- Exercise -
Could you set down exactly the lines that start at the one containing "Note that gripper" and end at the final line of the material below?

- Collected material -

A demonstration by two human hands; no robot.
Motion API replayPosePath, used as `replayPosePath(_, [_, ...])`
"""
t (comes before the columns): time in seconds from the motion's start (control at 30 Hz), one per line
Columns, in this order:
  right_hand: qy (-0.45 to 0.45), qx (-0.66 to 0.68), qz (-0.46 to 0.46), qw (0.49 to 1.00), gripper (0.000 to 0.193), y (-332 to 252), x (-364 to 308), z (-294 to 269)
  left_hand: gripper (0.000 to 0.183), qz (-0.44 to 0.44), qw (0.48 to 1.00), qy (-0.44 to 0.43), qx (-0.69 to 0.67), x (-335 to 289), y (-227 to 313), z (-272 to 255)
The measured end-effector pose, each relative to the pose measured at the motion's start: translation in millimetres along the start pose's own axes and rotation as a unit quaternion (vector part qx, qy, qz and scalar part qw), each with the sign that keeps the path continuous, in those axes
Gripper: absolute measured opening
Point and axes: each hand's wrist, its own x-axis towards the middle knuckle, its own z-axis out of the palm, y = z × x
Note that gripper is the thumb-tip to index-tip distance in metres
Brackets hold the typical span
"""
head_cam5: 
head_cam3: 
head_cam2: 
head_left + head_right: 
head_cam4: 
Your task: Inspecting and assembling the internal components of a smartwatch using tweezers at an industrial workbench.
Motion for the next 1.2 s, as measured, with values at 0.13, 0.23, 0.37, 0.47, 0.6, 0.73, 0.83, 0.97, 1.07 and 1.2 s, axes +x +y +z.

- Response -
Note that gripper is the thumb-tip to index-tip distance in metres
Brackets hold the typical span
"""
head_cam5: 
head_cam3: 
head_cam2: 
head_left + head_right: 
head_cam4: 
Your task: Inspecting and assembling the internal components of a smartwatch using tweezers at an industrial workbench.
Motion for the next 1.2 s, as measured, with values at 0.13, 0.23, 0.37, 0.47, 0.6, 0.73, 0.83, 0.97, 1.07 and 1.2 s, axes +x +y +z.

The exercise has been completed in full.